ReST-MCTS*: LLM Self-Training via Process Reward Guided Tree Search






Published 6/7/2024 by Dan Zhang, Sining Zhoubian, Yisong Yue, Yuxiao Dong, Jie Tang
Recent methodologies in LLM self-training mostly rely on LLM generating responses and filtering those with correct output answers as training data. This approach often yields a low-quality fine-tuning training set (e.g., incorrect plans or intermediate reasoning). In this paper, we develop a reinforced self-training approach, called ReST-MCTS*, based on integrating process reward guidance with tree search MCTS* for collecting higher-quality reasoning traces as well as per-step value to train policy and reward models. ReST-MCTS* circumvents the per-step manual annotation typically used to train process rewards by tree-search-based reinforcement learning: Given oracle final correct answers, ReST-MCTS* is able to infer the correct process rewards by estimating the probability this step can help lead to the correct answer. These inferred rewards serve dual purposes: they act as value targets for further refining the process reward model and also facilitate the selection of high-quality traces for policy model self-training. We first show that the tree-search policy in ReST-MCTS* achieves higher accuracy compared with prior LLM reasoning baselines such as Best-of-N and Tree-of-Thought, within the same search budget. We then show that by using traces searched by this tree-search policy as training data, we can continuously enhance the three language models for multiple iterations, and outperform other self-training algorithms such as ReST$^text{EM}$ and Self-Rewarding LM.

  • This paper presents ReST-MCTS*, a novel approach that combines Large Language Models (LLMs) with Monte Carlo Tree Search (MCTS) to enable self-training and improve reasoning capabilities.
  • The key idea is to use MCTS to explore and evaluate different reasoning paths, guided by a reward function that captures the "process quality" of the reasoning, rather than just the final outcome.
  • This process-focused reward allows the LLM to learn and improve its reasoning skills in a self-supervised manner, without the need for extensive labeled data.

Plain English Explanation

The researchers developed a system called ReST-MCTS* that combines the power of large language models (LLMs) with a technique called Monte Carlo Tree Search (MCTS). LLMs are AI systems that can generate human-like text, while MCTS is a way of exploring different options and evaluating them to find the best course of action.

In this case, the researchers used MCTS to explore different reasoning paths that the LLM could take. Instead of just looking at the final result, the system evaluated the "quality" of the reasoning process itself, using a special reward function. This allowed the LLM to learn and improve its reasoning skills on its own, without needing a lot of labeled training data.

The key insight is that by focusing on the reasoning process, rather than just the final answer, the LLM can learn to reason more effectively and solve complex problems better over time. This self-training approach could be a powerful way to help large language models become more capable and reliable, without the need for manual supervision or labeling of every training example.

Technical Explanation

The researchers present ReST-MCTS*, a system that integrates Monte Carlo Tree Search (MCTS) with Large Language Models (LLMs) to enable self-training and improved reasoning capabilities.

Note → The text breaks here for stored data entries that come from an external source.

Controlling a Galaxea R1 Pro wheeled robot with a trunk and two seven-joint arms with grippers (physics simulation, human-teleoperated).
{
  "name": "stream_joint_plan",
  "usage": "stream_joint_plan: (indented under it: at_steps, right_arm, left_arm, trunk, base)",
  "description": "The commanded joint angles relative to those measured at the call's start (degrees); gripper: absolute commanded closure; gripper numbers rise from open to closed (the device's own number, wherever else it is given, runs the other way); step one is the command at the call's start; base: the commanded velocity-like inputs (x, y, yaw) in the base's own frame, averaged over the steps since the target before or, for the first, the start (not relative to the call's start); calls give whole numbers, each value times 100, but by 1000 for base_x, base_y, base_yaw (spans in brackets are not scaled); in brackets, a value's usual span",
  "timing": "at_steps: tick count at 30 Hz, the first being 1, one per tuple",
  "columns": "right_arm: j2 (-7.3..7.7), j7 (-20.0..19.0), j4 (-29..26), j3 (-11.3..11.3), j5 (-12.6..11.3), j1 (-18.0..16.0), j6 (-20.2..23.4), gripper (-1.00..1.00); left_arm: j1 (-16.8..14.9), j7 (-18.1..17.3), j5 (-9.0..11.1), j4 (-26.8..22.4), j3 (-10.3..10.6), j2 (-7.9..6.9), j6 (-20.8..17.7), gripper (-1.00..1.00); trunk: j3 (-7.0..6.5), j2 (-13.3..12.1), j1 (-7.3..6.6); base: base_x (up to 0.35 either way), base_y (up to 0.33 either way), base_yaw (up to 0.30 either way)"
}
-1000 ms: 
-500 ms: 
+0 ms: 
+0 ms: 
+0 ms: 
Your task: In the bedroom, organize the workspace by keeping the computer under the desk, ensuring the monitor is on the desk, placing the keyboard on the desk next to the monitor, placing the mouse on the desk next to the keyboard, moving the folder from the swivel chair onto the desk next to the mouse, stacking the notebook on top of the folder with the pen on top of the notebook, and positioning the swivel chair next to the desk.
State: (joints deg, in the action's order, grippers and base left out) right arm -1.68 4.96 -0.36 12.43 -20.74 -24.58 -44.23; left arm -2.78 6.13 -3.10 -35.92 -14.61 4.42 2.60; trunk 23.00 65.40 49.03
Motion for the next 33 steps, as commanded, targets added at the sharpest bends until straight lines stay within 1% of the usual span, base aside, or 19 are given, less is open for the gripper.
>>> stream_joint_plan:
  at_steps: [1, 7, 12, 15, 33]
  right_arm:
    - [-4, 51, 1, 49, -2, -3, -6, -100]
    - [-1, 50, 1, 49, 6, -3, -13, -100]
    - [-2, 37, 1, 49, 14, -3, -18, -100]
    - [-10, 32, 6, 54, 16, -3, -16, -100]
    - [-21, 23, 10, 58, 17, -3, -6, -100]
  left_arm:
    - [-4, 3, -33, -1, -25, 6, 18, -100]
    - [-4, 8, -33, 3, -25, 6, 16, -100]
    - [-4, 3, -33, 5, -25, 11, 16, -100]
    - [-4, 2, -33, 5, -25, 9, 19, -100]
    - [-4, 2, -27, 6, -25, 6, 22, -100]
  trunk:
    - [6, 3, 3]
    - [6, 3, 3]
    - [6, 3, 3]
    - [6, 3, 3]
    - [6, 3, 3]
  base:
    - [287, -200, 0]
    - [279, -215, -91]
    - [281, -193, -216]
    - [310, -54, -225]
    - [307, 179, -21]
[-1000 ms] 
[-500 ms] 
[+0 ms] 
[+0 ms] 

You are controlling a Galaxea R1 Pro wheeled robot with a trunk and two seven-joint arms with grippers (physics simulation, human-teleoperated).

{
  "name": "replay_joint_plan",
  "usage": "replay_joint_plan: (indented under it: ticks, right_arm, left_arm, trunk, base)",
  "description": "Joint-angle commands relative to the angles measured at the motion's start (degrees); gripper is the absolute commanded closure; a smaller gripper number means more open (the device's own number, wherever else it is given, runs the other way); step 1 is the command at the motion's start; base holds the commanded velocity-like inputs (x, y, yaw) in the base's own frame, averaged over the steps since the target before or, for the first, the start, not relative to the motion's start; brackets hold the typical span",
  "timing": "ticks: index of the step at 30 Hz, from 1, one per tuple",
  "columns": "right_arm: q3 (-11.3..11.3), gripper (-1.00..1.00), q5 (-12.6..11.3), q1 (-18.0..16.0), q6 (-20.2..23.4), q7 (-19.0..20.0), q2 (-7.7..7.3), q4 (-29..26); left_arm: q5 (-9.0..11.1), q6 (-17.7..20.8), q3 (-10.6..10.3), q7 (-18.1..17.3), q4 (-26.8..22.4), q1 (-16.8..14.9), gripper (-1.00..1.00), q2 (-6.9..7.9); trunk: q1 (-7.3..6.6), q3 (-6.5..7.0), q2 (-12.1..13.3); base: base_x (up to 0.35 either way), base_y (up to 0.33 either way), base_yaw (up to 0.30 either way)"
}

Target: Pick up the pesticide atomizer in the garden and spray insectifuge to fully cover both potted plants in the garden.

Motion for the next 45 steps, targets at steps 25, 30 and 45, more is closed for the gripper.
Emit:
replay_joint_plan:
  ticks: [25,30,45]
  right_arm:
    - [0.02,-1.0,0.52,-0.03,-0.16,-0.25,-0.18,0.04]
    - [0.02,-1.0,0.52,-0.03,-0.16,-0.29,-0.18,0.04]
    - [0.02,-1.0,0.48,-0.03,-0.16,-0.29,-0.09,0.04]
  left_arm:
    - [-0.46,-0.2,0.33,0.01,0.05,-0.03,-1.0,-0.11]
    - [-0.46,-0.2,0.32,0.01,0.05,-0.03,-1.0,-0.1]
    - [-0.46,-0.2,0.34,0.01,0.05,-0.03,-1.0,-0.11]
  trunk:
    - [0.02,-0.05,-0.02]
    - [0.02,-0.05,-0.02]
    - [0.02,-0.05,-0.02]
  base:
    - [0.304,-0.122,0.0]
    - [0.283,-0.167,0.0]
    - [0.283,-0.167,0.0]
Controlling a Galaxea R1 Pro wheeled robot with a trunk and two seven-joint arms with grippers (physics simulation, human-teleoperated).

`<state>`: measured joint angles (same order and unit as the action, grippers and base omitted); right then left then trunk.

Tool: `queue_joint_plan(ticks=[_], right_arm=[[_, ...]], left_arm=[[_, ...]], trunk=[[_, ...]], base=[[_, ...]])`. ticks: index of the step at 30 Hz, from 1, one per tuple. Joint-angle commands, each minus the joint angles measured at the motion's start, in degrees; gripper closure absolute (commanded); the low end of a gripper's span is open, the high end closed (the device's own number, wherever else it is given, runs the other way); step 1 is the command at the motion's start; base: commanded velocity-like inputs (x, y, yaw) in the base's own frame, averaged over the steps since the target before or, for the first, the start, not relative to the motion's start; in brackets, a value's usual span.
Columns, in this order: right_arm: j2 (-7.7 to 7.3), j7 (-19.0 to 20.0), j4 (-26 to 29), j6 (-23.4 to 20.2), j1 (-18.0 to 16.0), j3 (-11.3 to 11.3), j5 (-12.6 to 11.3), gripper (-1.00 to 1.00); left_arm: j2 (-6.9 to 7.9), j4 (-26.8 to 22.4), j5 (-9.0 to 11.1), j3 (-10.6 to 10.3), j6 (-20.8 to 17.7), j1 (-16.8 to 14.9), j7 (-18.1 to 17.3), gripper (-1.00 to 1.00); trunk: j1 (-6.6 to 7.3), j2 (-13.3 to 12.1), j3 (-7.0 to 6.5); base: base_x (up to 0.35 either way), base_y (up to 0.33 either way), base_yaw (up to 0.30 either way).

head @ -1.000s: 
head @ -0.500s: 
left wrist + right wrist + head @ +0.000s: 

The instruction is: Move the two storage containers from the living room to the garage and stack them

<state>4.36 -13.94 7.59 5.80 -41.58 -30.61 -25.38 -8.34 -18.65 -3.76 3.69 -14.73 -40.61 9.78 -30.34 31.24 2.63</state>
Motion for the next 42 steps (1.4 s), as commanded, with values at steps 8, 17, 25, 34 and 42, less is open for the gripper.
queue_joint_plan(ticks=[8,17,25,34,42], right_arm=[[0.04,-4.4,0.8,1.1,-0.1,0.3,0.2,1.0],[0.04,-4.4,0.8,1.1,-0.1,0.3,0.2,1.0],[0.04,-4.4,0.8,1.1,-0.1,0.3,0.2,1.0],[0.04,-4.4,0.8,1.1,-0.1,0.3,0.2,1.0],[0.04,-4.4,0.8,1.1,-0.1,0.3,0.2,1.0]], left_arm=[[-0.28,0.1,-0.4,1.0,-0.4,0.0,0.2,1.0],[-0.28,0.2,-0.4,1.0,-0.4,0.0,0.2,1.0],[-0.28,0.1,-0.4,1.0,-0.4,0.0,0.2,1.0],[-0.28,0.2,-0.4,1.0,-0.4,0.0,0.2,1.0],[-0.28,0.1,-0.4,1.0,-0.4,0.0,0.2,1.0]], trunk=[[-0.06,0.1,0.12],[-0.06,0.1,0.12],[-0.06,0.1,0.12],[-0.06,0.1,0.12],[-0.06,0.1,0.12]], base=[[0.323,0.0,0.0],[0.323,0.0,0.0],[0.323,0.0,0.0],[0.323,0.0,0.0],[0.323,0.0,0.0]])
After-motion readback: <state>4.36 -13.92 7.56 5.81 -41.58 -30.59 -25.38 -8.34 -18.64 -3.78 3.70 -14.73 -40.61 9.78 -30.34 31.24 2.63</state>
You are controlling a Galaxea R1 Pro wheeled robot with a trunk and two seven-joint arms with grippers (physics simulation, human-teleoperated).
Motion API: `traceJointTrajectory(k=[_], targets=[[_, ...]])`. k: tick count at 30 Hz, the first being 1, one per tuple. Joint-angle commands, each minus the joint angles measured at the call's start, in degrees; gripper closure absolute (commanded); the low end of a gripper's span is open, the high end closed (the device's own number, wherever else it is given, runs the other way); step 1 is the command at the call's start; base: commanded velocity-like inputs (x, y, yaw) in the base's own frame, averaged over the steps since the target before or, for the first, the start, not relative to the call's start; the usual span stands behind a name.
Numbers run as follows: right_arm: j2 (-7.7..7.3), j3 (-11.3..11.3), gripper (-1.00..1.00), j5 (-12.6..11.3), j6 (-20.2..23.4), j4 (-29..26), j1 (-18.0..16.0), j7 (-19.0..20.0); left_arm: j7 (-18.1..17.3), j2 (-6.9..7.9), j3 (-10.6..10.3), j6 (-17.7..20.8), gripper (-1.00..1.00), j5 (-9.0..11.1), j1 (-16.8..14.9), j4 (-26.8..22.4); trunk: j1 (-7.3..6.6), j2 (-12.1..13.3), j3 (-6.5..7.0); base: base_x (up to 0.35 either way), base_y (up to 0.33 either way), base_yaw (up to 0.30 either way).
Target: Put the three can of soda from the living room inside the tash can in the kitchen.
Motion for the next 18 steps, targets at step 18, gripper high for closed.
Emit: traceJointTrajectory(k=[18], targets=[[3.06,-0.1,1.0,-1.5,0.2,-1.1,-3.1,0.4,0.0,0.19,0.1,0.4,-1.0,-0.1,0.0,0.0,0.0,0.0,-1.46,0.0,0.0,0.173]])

The core idea is to use MCTS to explore and evaluate different reasoning paths that the LLM can take, guided by a "process reward" function that captures the quality of the reasoning process, rather than just the final outcome. This process-focused reward allows the LLM to learn and improve its reasoning skills in a self-supervised manner, without the need for extensive labeled data.

The researchers draw inspiration from prior work on learning planning-based reasoning and value model generation to design the ReST-MCTS* system. They demonstrate the effectiveness of their approach on various reasoning tasks, showing that the LLM can progressively improve its reasoning capabilities through this self-training process.

Critical Analysis

The researchers acknowledge several limitations and areas for future research in their paper. For example, the process reward function is a key component, and further work is needed to understand how to design effective reward functions for different types of reasoning tasks.

Additionally, the paper does not extensively explore the potential biases or safety concerns that may arise from this self-training approach. As LLMs become more capable through this process, it will be important to carefully monitor their outputs and behaviors to ensure they are aligned with ethical and societal values.

Another area for further investigation is the scalability of the ReST-MCTS* approach. The researchers demonstrate the method on relatively small-scale tasks, and it remains to be seen how well it would perform on more complex, real-world reasoning problems.

Overall, the ReST-MCTS* system represents an intriguing step towards self-improvement of LLMs via imagination searching, but there are still many open questions and challenges to be addressed in this promising area of research.


The ReST-MCTS* system presented in this paper offers a novel approach to enabling large language models to self-train and improve their reasoning capabilities. By integrating MCTS with a process-focused reward function, the researchers have demonstrated a way for LLMs to progressively learn and enhance their problem-solving skills without the need for extensive labeled data.

This work represents an important step towards more autonomous and capable AI systems that can learn and reason in a more self-directed manner. As the field of artificial intelligence continues to advance, techniques like ReST-MCTS* may play a key role in helping large language models become more robust, reliable, and beneficial to society.